### Requirement
Search the records for the string "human", and show each line where it appears.

### Input records

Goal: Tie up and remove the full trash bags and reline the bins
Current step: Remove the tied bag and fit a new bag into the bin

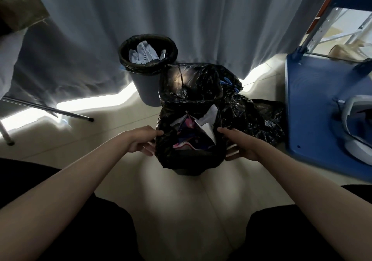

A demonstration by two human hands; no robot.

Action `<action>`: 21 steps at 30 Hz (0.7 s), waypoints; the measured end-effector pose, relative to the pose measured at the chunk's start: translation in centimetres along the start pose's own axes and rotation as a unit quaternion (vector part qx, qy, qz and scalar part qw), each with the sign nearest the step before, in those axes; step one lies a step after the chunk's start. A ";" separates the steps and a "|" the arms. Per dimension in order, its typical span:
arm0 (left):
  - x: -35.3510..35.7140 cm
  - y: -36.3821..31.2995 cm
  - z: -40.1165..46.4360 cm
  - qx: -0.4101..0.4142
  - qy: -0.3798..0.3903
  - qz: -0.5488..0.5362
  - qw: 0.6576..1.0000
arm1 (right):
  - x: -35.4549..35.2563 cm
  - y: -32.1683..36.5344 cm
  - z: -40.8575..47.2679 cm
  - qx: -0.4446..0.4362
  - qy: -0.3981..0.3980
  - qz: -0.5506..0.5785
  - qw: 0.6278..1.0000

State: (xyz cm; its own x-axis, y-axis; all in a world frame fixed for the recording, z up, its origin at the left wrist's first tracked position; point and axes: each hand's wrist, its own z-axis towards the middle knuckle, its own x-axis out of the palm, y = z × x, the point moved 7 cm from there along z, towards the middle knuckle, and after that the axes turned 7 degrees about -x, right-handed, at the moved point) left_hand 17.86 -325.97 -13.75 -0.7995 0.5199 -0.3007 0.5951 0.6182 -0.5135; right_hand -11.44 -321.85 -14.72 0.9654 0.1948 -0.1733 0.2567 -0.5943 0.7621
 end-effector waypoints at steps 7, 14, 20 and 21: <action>0.8 2.0 -0.8 -0.045 0.053 -0.089 0.994 | 0.2 -1.5 -1.9 0.050 0.053 0.074 0.995; 0.5 2.3 -1.2 -0.049 0.089 -0.101 0.990 | 0.5 -1.2 -2.7 0.044 0.078 0.082 0.993; -0.2 2.3 -1.7 -0.043 0.084 -0.104 0.990 | 0.6 -1.3 -3.0 0.055 0.088 0.094 0.990; -0.3 2.3 -1.7 -0.045 0.080 -0.097 0.991 | 0.6 -1.3 -3.0 0.055 0.091 0.098 0.990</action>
State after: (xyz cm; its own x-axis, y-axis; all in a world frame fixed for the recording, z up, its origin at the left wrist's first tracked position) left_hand 19.63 -323.68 -13.51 -0.8809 0.4684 -0.0682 0.4419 0.7622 -0.4731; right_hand -11.34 -318.61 -13.89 0.9756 0.1991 0.0931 0.0794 -0.7141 0.6955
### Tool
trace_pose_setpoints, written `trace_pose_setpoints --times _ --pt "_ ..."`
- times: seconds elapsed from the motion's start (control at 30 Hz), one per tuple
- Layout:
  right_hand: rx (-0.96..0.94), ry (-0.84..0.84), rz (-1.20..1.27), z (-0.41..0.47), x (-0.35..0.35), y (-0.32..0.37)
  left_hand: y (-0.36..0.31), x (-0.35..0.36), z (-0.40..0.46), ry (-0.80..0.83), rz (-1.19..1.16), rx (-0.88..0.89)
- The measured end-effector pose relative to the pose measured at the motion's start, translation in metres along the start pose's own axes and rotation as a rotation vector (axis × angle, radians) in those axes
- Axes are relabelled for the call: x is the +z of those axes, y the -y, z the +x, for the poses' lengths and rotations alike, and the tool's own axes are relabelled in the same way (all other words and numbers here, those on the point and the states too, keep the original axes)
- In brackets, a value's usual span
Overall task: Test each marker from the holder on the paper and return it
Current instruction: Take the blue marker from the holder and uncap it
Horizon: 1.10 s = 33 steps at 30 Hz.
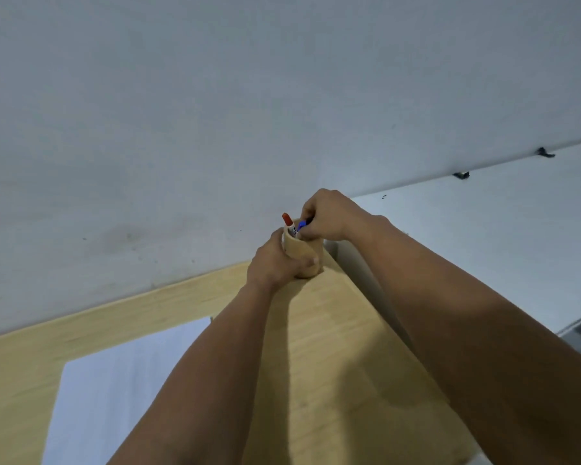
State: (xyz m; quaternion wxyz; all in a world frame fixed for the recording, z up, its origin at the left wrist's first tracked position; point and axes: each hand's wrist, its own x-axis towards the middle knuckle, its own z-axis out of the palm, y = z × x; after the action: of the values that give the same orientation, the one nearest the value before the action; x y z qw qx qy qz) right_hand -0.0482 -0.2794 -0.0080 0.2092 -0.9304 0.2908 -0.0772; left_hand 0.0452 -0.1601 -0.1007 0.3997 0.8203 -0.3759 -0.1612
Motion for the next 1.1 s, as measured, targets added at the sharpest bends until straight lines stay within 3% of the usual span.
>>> trace_pose_setpoints --times 0.17,0.4,0.6,0.73,0.83,0.93,1.1 --pt "0.004 -0.04 0.1 0.003 -0.001 0.002 0.007 0.012 0.003 -0.055 -0.034 0.029" --pt "0.049 -0.313 0.426 -0.015 -0.034 0.021 -0.008 -0.003 -0.009 -0.015 0.029 0.045" --pt "-0.106 -0.451 0.688 -0.042 -0.064 0.054 -0.03 -0.056 -0.048 -0.152 0.21 -0.012" --pt "-0.09 -0.286 0.768 -0.072 -0.047 0.091 -0.04 -0.108 -0.082 -0.315 0.126 0.034" --pt "-0.095 -0.062 0.771 -0.096 -0.019 0.12 -0.034 -0.15 -0.115 -0.405 -0.056 0.037" --pt "-0.153 0.12 0.757 -0.121 0.006 0.153 -0.016 -0.185 -0.156 -0.435 -0.145 -0.01" --pt "-0.251 0.324 0.743 -0.147 0.045 0.213 0.028 -0.237 -0.206 -0.416 -0.055 -0.023"
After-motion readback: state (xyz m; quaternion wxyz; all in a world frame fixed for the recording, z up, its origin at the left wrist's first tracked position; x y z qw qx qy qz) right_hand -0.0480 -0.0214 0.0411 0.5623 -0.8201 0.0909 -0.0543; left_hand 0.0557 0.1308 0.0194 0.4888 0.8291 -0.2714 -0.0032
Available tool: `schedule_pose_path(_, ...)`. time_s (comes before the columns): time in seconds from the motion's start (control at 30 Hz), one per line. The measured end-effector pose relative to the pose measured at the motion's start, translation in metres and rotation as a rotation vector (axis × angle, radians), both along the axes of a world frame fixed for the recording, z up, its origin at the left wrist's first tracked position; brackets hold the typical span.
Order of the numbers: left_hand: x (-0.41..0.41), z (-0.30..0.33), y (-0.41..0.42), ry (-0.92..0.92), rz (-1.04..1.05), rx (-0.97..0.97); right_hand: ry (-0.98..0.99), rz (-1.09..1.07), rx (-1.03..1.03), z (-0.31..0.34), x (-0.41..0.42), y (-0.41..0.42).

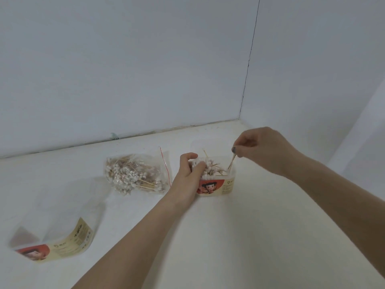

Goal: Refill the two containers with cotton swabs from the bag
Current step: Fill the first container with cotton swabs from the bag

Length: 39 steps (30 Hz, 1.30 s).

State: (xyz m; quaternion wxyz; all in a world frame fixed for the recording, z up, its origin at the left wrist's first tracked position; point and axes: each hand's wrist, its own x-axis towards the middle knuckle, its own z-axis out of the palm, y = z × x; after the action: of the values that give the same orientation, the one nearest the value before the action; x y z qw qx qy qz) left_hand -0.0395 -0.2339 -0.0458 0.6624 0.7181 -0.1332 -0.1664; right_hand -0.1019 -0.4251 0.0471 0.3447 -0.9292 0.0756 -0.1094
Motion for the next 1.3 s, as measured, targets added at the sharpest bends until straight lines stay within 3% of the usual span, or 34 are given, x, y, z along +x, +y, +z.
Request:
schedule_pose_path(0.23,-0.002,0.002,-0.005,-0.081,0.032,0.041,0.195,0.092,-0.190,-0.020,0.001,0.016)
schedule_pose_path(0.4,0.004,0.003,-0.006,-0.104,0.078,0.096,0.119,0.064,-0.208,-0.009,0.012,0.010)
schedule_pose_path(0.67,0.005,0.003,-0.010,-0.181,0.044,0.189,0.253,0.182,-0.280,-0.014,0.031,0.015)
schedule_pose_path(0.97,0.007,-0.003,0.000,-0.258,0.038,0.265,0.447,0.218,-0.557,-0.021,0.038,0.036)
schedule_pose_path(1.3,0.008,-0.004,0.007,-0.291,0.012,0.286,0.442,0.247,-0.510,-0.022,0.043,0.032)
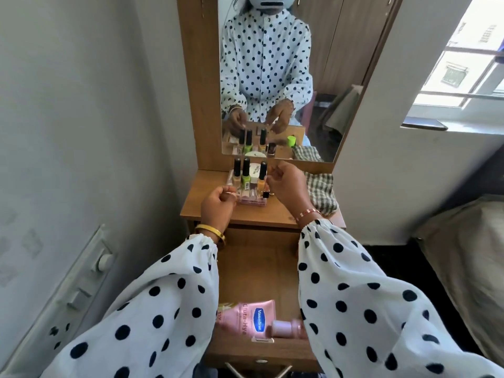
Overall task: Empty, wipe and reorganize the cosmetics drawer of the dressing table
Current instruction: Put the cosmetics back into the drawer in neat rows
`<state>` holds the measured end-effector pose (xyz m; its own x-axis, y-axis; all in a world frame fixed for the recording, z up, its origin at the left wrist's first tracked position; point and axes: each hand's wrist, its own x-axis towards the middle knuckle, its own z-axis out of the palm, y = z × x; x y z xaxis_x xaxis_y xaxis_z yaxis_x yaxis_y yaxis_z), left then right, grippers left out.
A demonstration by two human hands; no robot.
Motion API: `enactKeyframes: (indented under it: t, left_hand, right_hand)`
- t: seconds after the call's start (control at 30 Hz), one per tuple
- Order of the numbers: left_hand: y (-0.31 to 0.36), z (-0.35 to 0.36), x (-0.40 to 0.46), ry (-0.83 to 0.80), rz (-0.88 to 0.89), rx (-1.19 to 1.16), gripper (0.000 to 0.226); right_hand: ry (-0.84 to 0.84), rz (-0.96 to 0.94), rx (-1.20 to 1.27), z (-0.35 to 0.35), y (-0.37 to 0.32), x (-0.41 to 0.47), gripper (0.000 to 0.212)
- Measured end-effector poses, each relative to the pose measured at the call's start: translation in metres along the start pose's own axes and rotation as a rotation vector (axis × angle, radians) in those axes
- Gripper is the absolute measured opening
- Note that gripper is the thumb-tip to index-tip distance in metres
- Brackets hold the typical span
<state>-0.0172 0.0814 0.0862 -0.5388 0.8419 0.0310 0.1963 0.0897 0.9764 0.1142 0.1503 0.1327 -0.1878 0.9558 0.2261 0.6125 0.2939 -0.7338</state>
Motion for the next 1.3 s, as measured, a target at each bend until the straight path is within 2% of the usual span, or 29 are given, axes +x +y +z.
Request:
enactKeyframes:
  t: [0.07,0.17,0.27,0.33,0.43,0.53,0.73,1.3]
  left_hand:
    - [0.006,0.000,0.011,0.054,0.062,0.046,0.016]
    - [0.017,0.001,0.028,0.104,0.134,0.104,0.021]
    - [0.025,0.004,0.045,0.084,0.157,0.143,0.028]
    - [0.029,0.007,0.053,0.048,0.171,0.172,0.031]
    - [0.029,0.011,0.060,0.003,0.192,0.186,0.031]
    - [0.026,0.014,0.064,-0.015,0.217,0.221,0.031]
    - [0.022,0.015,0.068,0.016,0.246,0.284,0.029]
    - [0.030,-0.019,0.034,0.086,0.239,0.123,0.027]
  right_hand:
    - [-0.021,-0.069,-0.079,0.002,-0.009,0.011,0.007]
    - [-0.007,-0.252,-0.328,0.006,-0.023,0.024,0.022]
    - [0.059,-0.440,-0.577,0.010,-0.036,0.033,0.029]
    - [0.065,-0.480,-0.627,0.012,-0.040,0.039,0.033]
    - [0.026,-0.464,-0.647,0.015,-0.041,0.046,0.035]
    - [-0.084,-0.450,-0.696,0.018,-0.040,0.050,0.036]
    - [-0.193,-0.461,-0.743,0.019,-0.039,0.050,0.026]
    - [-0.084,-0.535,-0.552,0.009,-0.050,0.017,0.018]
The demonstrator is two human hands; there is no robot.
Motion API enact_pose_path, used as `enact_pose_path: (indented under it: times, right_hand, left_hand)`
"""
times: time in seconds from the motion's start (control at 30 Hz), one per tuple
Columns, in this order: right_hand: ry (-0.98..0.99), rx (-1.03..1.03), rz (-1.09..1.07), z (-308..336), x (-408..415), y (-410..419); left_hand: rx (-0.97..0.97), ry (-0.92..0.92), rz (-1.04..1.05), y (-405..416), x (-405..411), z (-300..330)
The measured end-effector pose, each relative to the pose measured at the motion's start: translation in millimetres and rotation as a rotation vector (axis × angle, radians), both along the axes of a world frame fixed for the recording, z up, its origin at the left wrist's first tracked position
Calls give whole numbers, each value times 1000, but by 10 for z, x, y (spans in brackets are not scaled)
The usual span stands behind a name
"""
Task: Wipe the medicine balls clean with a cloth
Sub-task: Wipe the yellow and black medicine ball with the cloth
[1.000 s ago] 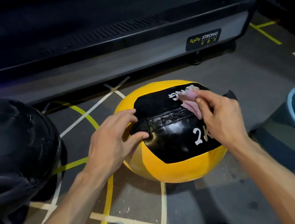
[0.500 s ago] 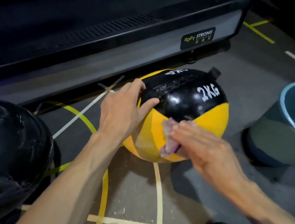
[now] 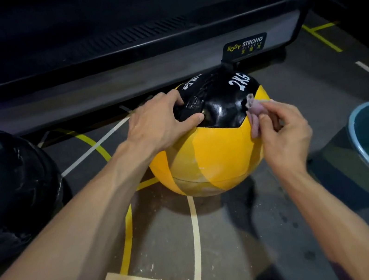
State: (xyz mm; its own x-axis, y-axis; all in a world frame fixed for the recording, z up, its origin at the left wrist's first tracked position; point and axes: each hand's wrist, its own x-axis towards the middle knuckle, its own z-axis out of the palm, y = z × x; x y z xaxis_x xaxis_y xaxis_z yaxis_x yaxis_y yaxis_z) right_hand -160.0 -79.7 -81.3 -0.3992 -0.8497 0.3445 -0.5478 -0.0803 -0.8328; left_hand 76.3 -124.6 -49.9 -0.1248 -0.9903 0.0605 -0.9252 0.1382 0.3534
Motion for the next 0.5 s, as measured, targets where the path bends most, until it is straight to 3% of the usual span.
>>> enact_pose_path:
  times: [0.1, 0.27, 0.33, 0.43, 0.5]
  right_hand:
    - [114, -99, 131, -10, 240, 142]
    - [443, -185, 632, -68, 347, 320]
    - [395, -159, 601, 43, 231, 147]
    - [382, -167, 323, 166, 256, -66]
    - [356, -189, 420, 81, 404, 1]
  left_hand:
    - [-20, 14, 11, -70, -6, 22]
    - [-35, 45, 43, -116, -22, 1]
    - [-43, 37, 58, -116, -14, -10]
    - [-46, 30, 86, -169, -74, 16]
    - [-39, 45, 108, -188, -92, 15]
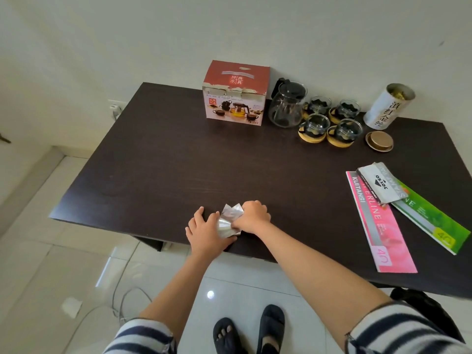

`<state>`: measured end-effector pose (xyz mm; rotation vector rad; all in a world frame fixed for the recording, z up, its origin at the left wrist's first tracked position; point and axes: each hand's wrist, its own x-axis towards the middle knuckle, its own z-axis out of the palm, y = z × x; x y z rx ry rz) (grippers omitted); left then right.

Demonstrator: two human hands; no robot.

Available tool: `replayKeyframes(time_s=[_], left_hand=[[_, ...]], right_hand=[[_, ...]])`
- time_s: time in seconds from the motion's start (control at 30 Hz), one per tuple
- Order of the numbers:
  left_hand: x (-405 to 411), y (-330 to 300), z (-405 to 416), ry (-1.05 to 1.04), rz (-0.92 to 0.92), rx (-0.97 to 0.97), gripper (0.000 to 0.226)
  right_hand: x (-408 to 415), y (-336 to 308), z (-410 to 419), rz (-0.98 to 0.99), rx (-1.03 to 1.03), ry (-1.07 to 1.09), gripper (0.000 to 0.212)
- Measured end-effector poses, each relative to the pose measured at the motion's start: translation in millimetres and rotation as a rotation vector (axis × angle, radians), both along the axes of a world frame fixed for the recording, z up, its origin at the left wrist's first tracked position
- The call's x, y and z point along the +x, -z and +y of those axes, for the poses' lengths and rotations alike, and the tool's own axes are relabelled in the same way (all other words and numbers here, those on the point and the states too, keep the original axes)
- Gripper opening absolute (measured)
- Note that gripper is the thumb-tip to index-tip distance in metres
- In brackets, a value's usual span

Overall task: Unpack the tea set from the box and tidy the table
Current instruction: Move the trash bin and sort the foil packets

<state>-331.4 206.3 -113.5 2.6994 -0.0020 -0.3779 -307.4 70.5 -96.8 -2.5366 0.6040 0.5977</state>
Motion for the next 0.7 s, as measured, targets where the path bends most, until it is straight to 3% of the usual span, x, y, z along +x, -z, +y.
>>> replayKeyframes(time_s=[0.1,0.17,0.23,0.37,0.5,0.7], left_hand=[[-3,-3,1,0.054,-0.004,-0.024,0.085],[-4,-7,3,0.129,0.048,-0.026,0.097],[-4,-15,5,0.145,0.164,-0.153,0.101],[-7,-25,6,-0.155,0.346,-0.773,0.060],[-16,-29,-14,-0.192,0.359,-0.842,0.011],[-43,-35,-85,-0.095,0.498,-0.815,0.006]], right_hand=[[-3,0,-3,-0.049,0.150,0.008,0.011],[-8,0,-11,-0.090,0.275,0.053,0.014],[-18,-3,-21,-0.132,0.402,0.123,0.021],[-47,-6,-40,-0.211,0.665,0.305,0.012],[-82,-8,-60,-0.312,0.864,0.583,0.014],[-146,-13,-108,-0.471,0.967,0.957,0.011]])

### Solution for this problem
A demonstration by two human hands; no robot.
A demonstration by two human hands; no robot.
The demonstrator is two human hands; there is no robot.
Demonstrator: two human hands; no robot.

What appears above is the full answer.